Ladislao Pazmany (November 25, 1923 – August 21, 2006) was an aviation pioneer, aeronautical engineer, designer, builder, pilot, teacher, speaker, and author. Born a Hungarian, Pazmany grew up, went to school and worked in his formative years in Argentina, then immigrated to the United States where he lived for the remainder of his life.

His design engineering stretched from early model airplanes made of wood as a child in Argentina through six decades of work on gliders, small planes, jets, and missiles both for private purchase and for the largest defense contractors in America including Convair, General Dynamics and Rohr. Contributions to the unmanned stealth aircraft were utilized in action during the Iraq War in 2004. And for Ryan the Cloudster was his commercial contribution.

With a passion for small personal aircraft he became recognized as a world authority on landing gear, light aircraft, and flight efficiencies through his books, plans and planes: The Pazmany PL-1 and PL-2, were used for training, the PL-4A, is a single seat VW powered, T-Tailed with folding wings; and the PL-9 Stork is a ¾ adaptation of the Luftwaffe STOL warbird. He was inducted into the Experimental Aircraft Association Hall of Fame in 1997 for his work in homebuilt aircraft.

"His work and reputation as an aeronautical engineer stretched across continents and touched people in every level of aviation, from government officials to young amateur pilots."
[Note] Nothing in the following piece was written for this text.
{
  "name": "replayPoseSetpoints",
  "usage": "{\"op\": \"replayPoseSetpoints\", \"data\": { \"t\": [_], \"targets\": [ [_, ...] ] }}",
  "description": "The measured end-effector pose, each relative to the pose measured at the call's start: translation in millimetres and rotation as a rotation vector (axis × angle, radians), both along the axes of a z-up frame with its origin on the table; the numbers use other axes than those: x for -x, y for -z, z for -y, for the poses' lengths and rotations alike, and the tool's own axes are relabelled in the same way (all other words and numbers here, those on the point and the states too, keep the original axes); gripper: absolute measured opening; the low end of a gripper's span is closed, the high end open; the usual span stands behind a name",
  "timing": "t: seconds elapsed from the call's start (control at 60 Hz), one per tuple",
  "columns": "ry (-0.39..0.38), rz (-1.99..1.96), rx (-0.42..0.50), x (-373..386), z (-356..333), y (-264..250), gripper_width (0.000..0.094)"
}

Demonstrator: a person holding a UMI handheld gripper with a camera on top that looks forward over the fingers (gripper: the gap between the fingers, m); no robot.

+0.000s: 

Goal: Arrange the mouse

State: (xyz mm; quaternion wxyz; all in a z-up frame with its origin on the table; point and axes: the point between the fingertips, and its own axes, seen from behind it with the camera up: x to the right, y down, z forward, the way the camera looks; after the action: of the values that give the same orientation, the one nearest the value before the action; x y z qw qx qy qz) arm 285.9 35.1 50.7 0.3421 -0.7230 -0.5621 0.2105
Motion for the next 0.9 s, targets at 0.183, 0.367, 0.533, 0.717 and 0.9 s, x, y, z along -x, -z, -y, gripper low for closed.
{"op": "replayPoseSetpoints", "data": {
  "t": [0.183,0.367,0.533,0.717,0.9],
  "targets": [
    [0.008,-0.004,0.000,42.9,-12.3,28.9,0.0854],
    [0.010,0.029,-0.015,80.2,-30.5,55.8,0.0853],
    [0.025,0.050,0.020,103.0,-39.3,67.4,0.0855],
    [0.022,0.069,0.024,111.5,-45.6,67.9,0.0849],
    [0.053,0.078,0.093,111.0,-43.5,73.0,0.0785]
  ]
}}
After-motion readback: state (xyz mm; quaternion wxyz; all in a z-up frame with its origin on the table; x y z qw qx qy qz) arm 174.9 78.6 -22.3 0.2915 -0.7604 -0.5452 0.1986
The Pazmanys, a Hungarian family of landed gentry with a rich cultural heritage, trace their ancestral roots back to the Middle Ages and to prominent Churchman Peter Pazmany, who codified the literary Hungarian language. “Pazmany, a Jesuit Cardinal and a master of Hungarian prose, was outstanding as an orator and essayist. His writing was characterized by a vigorous and clear, though far from simple, style, and the use of popular expressions and solid argument He led the Counter-Reformation in Hungary and is honored as national figure with the University he founded in Budapest which is still a seat of higher learning today.
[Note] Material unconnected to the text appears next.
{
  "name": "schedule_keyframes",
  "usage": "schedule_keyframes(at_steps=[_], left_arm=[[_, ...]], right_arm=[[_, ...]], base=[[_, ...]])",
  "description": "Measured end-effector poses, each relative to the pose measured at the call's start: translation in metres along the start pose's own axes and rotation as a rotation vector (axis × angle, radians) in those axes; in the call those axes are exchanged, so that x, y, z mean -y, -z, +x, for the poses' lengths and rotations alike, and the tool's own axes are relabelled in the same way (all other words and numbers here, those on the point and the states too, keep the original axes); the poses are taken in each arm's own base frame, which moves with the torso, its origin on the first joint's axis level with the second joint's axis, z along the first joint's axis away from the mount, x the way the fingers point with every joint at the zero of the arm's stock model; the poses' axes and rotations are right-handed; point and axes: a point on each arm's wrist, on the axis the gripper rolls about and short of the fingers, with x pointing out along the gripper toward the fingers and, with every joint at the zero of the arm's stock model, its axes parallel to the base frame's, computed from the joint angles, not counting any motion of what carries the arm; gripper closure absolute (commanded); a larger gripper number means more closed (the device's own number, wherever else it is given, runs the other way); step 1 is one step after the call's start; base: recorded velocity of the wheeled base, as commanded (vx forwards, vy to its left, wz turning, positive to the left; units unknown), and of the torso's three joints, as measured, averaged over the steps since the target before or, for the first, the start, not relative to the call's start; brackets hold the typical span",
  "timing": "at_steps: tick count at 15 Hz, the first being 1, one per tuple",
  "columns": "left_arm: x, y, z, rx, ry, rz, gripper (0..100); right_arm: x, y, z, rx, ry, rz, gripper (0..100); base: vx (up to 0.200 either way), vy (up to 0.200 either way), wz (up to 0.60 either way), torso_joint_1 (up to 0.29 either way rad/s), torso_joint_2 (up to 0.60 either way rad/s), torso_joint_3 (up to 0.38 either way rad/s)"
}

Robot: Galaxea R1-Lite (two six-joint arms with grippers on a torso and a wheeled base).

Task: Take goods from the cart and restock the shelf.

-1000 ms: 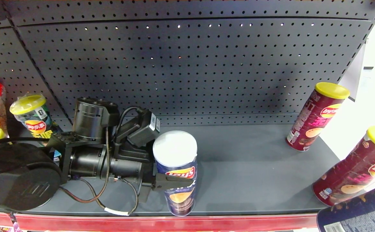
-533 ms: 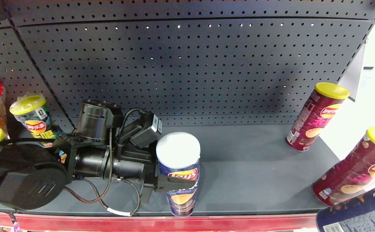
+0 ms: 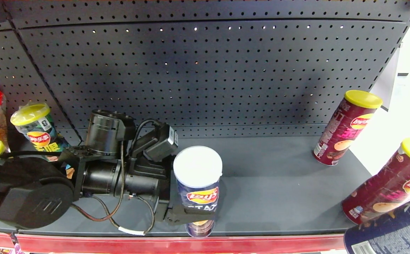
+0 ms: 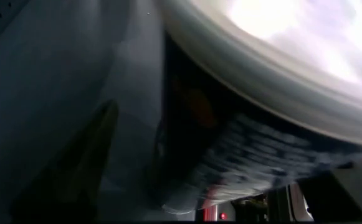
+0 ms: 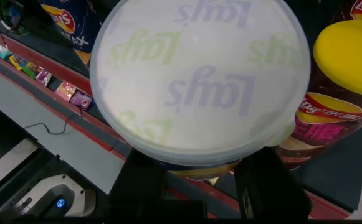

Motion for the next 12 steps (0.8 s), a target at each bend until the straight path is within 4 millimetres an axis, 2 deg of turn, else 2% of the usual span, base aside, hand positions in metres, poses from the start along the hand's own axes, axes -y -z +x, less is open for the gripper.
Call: schedule_keyframes(at_steps=[5,12], left_arm=[[0.019,0.004,-0.016,-0.002,-0.002,-0.018,0],[0.065,0.004,-0.056,0.024,-0.093,-0.127,0]], right_arm=[[0.003,-0.013,0.01,-0.021,-0.026,-0.089,100],[0.009,-0.049,0.049,-0.063,-0.105,-0.186,100]], base=[[0.0,0.0,0.0,0.0,0.0,0.0],[0.0,0.0,0.0,0.0,0.0,0.0]])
Ladislao’s father Zoltan carried on the literary tradition as a journalist and contributing writer who spoke seven languages and, following the devastation of World War I moved his family of wife Maria Kacelli, and young sons Ladislao and Zoltan from the rural enclave of Zenta to the thriving metropolis of Buenos Aires, Argentina's capital city, in 1926. In their new house in the Padilla district, the family prospered.

Older son Ladislao made his first model plane at age five, followed by others, and was encouraged by his father to visit the airports and trains stations, developing an interest in trains, planes, motors and engines - leading to his first flying, in gliders at age 15. A prodigious student, the young Pazmany began teaching elementary aviation to adults while still a young man and later graduated with an honors degree from the prestigious Escuela Tecnica Otto Krause. He continued four years of aeronautical engineering study at the Universidad Nacional de La Plata.